Unplug your router from the power socket. Walk to your computer and restart it. Walk back to your router and plug it back into the power socket. Let both boot. Now check to see if the problem is resolved.
That combination, which is probably going to take a couple minutes at the long end if there are updates to be applied, did a number of things. As described above, it let both devices clear temporary processes. It also reset the network adapters of both devices. If that caused connectivity issues, then they may be resolved. If that didn’t work…
3. Think About Changes You Made
Did you install software recently? Did you make network adapter changes? In both cases, your actions or software could have modified network behavior and can negatively impact speed. Evaluate whether or not you can reset the adapter settings or if you need assistance with that.

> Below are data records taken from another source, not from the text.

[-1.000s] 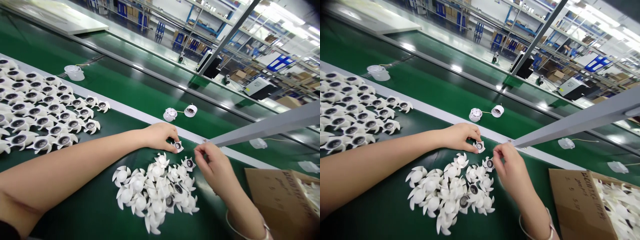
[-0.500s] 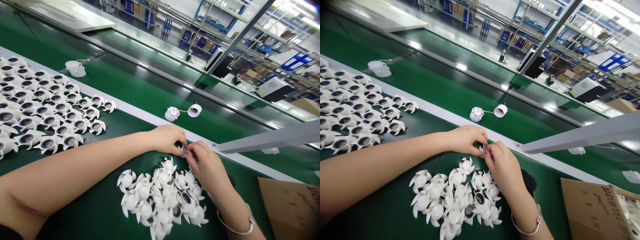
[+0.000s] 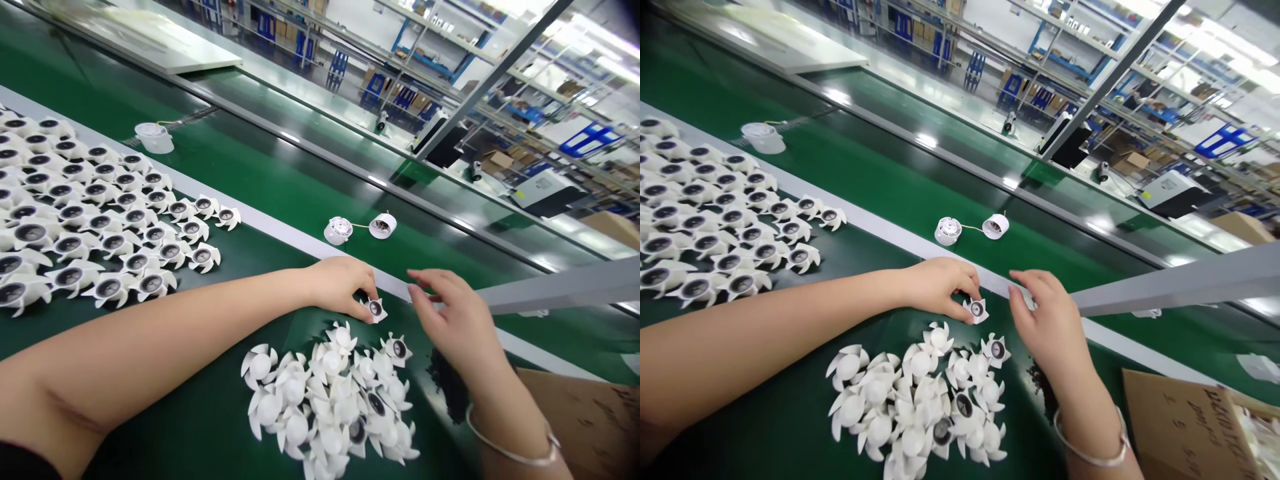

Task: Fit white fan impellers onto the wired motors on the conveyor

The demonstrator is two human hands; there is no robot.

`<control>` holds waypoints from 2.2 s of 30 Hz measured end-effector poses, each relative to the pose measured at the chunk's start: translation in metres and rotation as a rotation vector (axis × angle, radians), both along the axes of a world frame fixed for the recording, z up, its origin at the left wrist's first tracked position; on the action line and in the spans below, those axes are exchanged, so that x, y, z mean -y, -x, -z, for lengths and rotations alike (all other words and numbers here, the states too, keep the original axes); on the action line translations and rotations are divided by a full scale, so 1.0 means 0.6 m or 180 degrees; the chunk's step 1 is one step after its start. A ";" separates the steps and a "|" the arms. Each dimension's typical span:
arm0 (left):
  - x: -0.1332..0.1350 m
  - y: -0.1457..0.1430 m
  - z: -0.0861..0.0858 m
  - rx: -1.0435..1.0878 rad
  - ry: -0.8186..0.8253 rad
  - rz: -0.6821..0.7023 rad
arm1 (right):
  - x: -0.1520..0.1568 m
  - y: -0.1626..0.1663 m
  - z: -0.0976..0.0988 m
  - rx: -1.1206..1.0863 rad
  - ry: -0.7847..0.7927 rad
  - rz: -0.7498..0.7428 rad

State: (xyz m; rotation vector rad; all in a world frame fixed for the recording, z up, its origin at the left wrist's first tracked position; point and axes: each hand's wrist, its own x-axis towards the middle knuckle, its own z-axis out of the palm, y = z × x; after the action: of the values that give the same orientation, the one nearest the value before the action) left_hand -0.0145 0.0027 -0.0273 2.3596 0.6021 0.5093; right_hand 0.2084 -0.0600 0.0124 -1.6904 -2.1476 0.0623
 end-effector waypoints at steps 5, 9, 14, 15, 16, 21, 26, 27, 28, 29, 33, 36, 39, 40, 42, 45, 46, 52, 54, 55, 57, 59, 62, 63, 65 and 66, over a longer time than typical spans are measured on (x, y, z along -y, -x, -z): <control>0.002 0.003 0.002 0.0010 -0.0011 -0.0009 | -0.153 0.024 0.019 -0.0447 0.0686 0.0925; 0.004 0.004 0.003 0.0037 -0.0054 -0.0020 | -0.241 0.067 0.031 -0.0584 0.0830 0.0935; 0.005 0.004 0.003 -0.0002 -0.0048 -0.0036 | -0.233 0.087 0.018 -0.0765 0.1007 0.0466; 0.005 0.005 0.002 -0.0016 -0.0037 -0.0032 | -0.217 0.083 0.012 -0.0783 0.1004 0.0473; 0.004 0.005 0.001 -0.0018 0.0007 -0.0030 | -0.197 0.076 0.006 -0.0813 0.0957 0.0529; -0.003 0.009 -0.010 0.0099 0.0886 -0.0171 | -0.059 0.025 -0.014 -0.1845 0.0649 0.0783; -0.003 0.008 -0.020 0.0426 0.1437 -0.0592 | 0.050 0.013 0.012 -0.2081 0.0272 0.0274; -0.002 0.007 -0.020 0.0471 0.1424 -0.0616 | 0.060 0.018 0.019 -0.1855 0.0156 0.0150; -0.001 0.006 -0.020 0.0517 0.1406 -0.0628 | 0.066 0.024 0.024 -0.1587 0.0033 0.0021; -0.001 0.005 -0.019 0.0558 0.1409 -0.0630 | 0.069 0.030 0.028 -0.1295 -0.0070 -0.0110; 0.001 0.003 -0.010 0.0606 0.1653 -0.0552 | 0.071 0.044 0.034 -0.0486 -0.0285 -0.0477; 0.001 0.002 -0.007 0.0528 0.1691 -0.0483 | 0.074 0.041 0.037 -0.0358 -0.0291 -0.0416; 0.000 -0.001 -0.009 0.0493 0.1667 -0.0522 | 0.074 0.033 0.040 -0.0389 -0.0130 -0.0326; 0.000 -0.003 -0.009 0.0482 0.1665 -0.0557 | 0.072 0.031 0.040 -0.0432 -0.0043 -0.0323; -0.001 -0.006 -0.009 0.0453 0.1655 -0.0610 | 0.069 0.027 0.040 -0.0537 0.0116 -0.0328; -0.002 -0.007 -0.007 0.0436 0.1692 -0.0594 | 0.066 0.021 0.037 -0.0614 0.0178 -0.0329; -0.002 -0.006 -0.006 0.0441 0.1709 -0.0582 | 0.065 0.019 0.037 -0.0617 0.0176 -0.0382; -0.006 0.011 -0.014 0.0451 0.1625 -0.0139 | 0.050 0.016 0.040 -0.0349 -0.0189 -0.0388; -0.006 0.017 -0.022 0.0252 0.1603 0.0242 | 0.049 0.004 0.031 -0.0272 -0.0460 0.0133; -0.006 0.019 -0.028 0.0086 0.1517 0.0429 | 0.051 -0.008 0.023 -0.0324 -0.0458 0.0394; -0.004 0.022 -0.039 -0.0275 0.1174 0.0720 | 0.061 -0.041 0.001 -0.0469 -0.0056 0.0806; -0.001 0.022 -0.048 -0.0529 0.0812 0.0862 | 0.074 -0.078 -0.019 -0.0465 0.0735 0.0957; 0.002 0.021 -0.052 -0.0641 0.0694 0.0975 | 0.090 -0.111 -0.032 -0.0253 0.1975 0.0695; 0.002 0.020 -0.050 -0.0627 0.0716 0.0994 | 0.092 -0.114 -0.032 -0.0185 0.2205 0.0615; 0.000 0.019 -0.046 -0.0567 0.0733 0.0972 | 0.093 -0.107 -0.028 -0.0028 0.2367 0.0559; -0.002 0.018 -0.044 -0.0522 0.0731 0.0937 | 0.093 -0.101 -0.026 0.0062 0.2340 0.0545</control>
State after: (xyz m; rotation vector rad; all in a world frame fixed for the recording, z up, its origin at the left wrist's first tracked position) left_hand -0.0255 0.0038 -0.0008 2.2300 0.3532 0.1092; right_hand 0.2689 -0.1156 0.0279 -2.2490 -2.1152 0.8809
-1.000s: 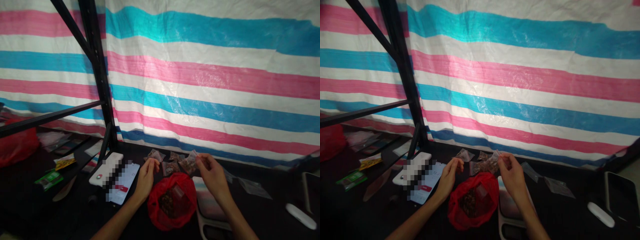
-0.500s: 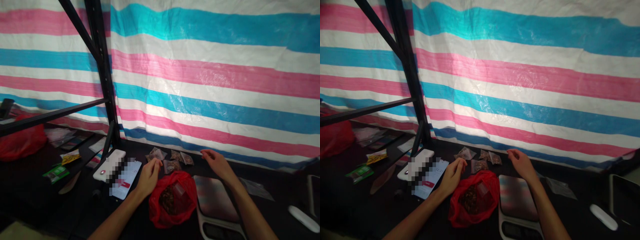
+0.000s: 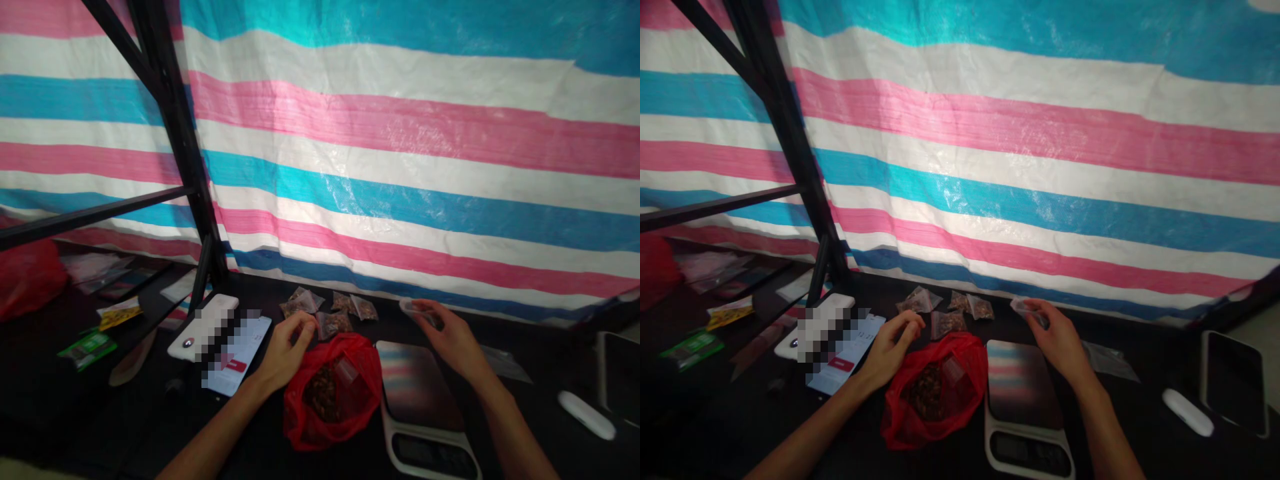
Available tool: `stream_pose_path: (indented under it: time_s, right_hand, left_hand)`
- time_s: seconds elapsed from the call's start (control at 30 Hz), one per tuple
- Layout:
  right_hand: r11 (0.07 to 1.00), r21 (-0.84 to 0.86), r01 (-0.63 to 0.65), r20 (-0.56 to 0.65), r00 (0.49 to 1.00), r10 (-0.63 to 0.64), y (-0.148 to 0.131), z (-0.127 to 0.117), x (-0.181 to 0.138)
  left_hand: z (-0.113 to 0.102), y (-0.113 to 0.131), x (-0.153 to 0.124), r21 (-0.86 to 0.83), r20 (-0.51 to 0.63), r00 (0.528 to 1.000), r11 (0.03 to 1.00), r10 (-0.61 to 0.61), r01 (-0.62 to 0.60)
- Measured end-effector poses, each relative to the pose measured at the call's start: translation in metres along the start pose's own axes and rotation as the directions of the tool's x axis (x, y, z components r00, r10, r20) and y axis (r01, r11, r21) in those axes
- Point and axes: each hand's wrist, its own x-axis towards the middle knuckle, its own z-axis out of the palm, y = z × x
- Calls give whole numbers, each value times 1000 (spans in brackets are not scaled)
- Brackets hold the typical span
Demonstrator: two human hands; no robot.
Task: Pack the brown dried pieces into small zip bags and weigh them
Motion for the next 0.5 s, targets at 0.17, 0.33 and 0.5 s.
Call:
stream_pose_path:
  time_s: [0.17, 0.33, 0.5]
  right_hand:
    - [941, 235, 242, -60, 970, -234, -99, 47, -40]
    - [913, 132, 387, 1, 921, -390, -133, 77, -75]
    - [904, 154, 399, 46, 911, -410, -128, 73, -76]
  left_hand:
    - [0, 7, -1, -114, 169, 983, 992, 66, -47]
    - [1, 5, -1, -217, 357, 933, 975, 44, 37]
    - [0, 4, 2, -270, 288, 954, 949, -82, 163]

My PC Is Not Getting Full Internet Speed
You may have noticed that your computer doesn’t get full advertised speeds. You may run a network speed test and instead of the Gigabit internet you bought, you’re only getting, say, 500 megabits per second (MBPS) or half a Gigabit. How’s that fair?
Your ISP likely has a litany of disclaimers included in your internet services agreement that highlight all the times you won’t get the speed you pay for.
Frankly, they should call internet speed plans theoretical maxima under ideal conditions–which rarely, if ever, exist in real life. You should expect to get anywhere between 50% and 75% of the stated speed of your internet plan.
Also note that internet plan speeds typically only apply to download speeds. That’s important for websites you visit and files you want to download. They rarely apply to upload speeds, which may be orders of magnitude slower.
Your ISP also typically provides no information about your latency, or the time it takes for your message to reach one of the ISPs servers. If you live geographically distant from one of those sites (say, in a rural area) then chances are your latency will be high.
That will impact your perceived internet browsing speed materially. Higher latency means more time to request and load content.
It can be frustrating when your computer doesn’t work as well as it used to. There are a few things you can do to diagnose and address problems. Walking through those steps should address most issues you have. If they don’t then you may need to seek further help.